Containers & Docker Basics
1. What is a container?
A container is a lightweight, standalone, executable package that bundles an application together with its code, runtime, libraries, and dependencies. Containers share the host operating system's kernel rather than running a full guest OS, which makes them far smaller and faster to start than virtual machines. This isolation ensures an application behaves the same way regardless of where it runs, solving the classic "it works on my machine" problem.
2. What is Docker?
Docker is an open-source platform for building, shipping, and running applications inside containers. It provides a simple command-line interface and a daemon that manages the container lifecycle, along with a registry ecosystem for sharing images. Docker standardised containerisation and made it accessible to mainstream developers, becoming the de facto tool for packaging applications consistently across environments.
3. How do containers differ from virtual machines?
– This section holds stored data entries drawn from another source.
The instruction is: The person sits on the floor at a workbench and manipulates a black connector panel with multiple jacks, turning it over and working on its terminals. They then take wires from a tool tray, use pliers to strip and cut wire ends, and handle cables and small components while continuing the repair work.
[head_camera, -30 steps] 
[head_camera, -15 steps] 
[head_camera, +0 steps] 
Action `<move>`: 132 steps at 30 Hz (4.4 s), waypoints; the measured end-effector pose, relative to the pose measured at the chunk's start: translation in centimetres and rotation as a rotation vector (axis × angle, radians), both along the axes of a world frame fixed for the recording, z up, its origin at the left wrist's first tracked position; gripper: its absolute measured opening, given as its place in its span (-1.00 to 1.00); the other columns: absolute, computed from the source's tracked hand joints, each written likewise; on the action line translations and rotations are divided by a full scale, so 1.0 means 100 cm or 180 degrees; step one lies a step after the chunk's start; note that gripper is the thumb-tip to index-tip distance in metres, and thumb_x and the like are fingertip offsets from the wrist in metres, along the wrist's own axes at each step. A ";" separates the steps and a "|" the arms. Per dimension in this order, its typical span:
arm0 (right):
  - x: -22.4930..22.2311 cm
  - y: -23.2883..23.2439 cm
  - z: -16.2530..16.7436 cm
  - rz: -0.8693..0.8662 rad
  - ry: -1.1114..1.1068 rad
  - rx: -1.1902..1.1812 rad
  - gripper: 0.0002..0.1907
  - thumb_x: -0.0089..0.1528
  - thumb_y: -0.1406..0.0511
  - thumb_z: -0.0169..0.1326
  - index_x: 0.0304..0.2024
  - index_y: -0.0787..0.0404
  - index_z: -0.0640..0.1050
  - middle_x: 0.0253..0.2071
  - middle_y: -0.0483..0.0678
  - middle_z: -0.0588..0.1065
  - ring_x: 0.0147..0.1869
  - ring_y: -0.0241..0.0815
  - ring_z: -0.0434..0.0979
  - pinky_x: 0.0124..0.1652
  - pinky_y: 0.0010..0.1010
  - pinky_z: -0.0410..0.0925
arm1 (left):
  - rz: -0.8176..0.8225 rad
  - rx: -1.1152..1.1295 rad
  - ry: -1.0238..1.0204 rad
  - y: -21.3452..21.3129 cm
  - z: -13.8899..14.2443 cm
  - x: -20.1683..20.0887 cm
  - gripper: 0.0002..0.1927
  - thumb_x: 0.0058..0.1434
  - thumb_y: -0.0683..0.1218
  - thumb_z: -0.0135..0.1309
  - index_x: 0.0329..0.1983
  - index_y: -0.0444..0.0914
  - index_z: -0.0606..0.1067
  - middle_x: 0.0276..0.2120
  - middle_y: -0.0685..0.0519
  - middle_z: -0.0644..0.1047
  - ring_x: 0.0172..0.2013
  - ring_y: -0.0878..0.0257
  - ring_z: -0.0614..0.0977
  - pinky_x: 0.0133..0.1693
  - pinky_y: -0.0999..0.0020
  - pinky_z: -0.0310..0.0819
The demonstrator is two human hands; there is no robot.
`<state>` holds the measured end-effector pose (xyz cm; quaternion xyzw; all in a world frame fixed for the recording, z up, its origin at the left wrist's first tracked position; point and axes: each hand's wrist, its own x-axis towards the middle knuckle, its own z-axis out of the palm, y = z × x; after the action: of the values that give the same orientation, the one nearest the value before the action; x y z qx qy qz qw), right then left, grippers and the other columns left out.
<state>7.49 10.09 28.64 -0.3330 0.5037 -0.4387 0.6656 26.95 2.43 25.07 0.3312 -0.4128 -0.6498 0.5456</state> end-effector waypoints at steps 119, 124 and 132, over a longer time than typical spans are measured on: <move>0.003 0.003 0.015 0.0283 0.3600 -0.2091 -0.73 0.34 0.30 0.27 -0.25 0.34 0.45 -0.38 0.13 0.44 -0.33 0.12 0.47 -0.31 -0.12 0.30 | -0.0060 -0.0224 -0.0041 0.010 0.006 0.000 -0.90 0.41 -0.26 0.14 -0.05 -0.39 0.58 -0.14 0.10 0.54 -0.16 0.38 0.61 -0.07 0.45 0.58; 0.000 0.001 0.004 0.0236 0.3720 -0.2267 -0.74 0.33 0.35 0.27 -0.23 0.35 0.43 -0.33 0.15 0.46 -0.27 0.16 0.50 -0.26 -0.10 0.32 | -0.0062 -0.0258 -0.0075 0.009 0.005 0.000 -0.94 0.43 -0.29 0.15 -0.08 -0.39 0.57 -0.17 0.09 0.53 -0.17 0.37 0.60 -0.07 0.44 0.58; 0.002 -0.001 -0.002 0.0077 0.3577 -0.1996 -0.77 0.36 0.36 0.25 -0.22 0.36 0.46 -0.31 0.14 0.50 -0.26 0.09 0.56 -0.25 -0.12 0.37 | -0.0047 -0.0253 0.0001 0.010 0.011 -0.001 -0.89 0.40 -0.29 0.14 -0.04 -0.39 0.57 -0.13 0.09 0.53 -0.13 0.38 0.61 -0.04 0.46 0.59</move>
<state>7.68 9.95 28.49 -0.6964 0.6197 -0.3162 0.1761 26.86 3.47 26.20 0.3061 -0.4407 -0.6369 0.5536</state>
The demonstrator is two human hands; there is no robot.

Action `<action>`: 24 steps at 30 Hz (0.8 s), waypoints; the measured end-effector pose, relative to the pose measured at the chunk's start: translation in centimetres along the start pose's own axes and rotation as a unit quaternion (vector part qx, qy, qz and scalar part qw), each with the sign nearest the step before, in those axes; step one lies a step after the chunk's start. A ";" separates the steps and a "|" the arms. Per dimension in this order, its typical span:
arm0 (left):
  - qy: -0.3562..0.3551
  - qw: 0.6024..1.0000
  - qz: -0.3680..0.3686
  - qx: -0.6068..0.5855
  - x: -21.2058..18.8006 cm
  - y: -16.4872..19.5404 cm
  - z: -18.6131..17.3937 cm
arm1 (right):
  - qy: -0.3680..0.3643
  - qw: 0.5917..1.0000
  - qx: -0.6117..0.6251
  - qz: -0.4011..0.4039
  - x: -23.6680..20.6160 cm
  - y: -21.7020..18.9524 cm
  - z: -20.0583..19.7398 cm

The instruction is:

Virtual machines virtualise hardware and run a complete guest operating system on top of a hypervisor, so each VM includes its own kernel and is typically several gigabytes in size. Containers virtualise the operating system and share the host kernel, packaging only the application and its dependencies, which makes them megabytes in size and able to start in seconds. As a result, containers offer higher density and faster startup, while VMs provide stronger isolation because they do not share a kernel.
4. What are the main components of Docker's architecture?
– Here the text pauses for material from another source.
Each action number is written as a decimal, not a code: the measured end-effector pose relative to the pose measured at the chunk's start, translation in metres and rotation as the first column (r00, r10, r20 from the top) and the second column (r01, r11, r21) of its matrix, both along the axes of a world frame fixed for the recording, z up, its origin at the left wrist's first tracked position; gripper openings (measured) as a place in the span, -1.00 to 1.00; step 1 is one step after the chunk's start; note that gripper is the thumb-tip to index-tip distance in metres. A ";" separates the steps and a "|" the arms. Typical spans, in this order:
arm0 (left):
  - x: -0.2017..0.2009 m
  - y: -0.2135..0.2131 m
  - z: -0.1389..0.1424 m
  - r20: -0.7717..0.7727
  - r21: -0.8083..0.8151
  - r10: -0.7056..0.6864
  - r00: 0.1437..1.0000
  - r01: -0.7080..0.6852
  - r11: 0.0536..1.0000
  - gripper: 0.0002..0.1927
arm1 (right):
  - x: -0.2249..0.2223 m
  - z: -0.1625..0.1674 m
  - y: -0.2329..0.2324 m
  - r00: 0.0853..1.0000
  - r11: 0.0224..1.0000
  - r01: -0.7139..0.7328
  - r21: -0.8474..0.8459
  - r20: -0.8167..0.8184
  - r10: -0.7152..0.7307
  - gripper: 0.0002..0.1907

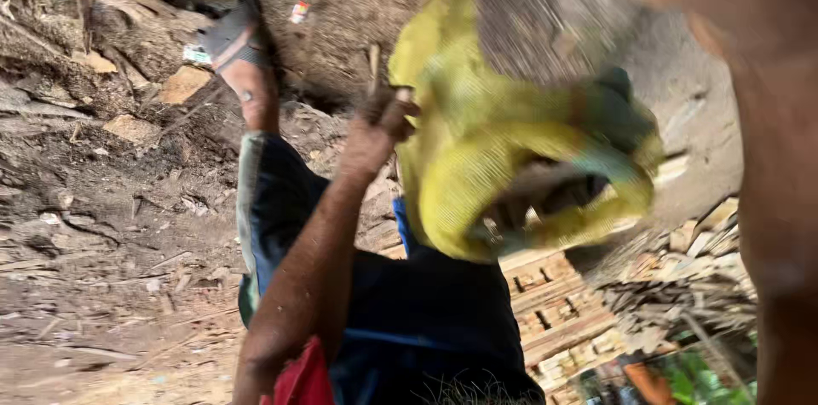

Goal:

Docker uses a client-server architecture consisting of the Docker client, the Docker daemon (dockerd), and registries. The client sends commands such as docker run to the daemon, which builds, runs, and manages images and containers. Registries like Docker Hub store and distribute images, and the daemon pulls images from them when needed.
5. What is the Docker daemon?
The Docker daemon, known as dockerd, is a background process that listens for Docker API requests and manages Docker objects including images, containers, networks, and volumes. It performs the heavy lifting of building images, creating containers, and handling their lifecycle. The daemon can also communicate with other daemons to manage Docker services across a cluster.
6. What is the difference between an image and a container?
An image is a read-only template containing the application code, libraries, and configuration needed to run a program, while a container is a running (or stopped) instance created from that image. You can think of the image as a class and the container as an object instantiated from it. Many containers can be launched from the same image, each with its own writable layer and isolated runtime state.
7. What does the docker run command do?
The docker run command creates a new container from a specified image and starts it in a single step. If the image is not available locally, Docker first pulls it from a registry before running it. Common flags include -d to run in detached mode, -p to publish ports, -e to set environment variables, and --name to assign a readable container name.
8. How do you list running and stopped containers?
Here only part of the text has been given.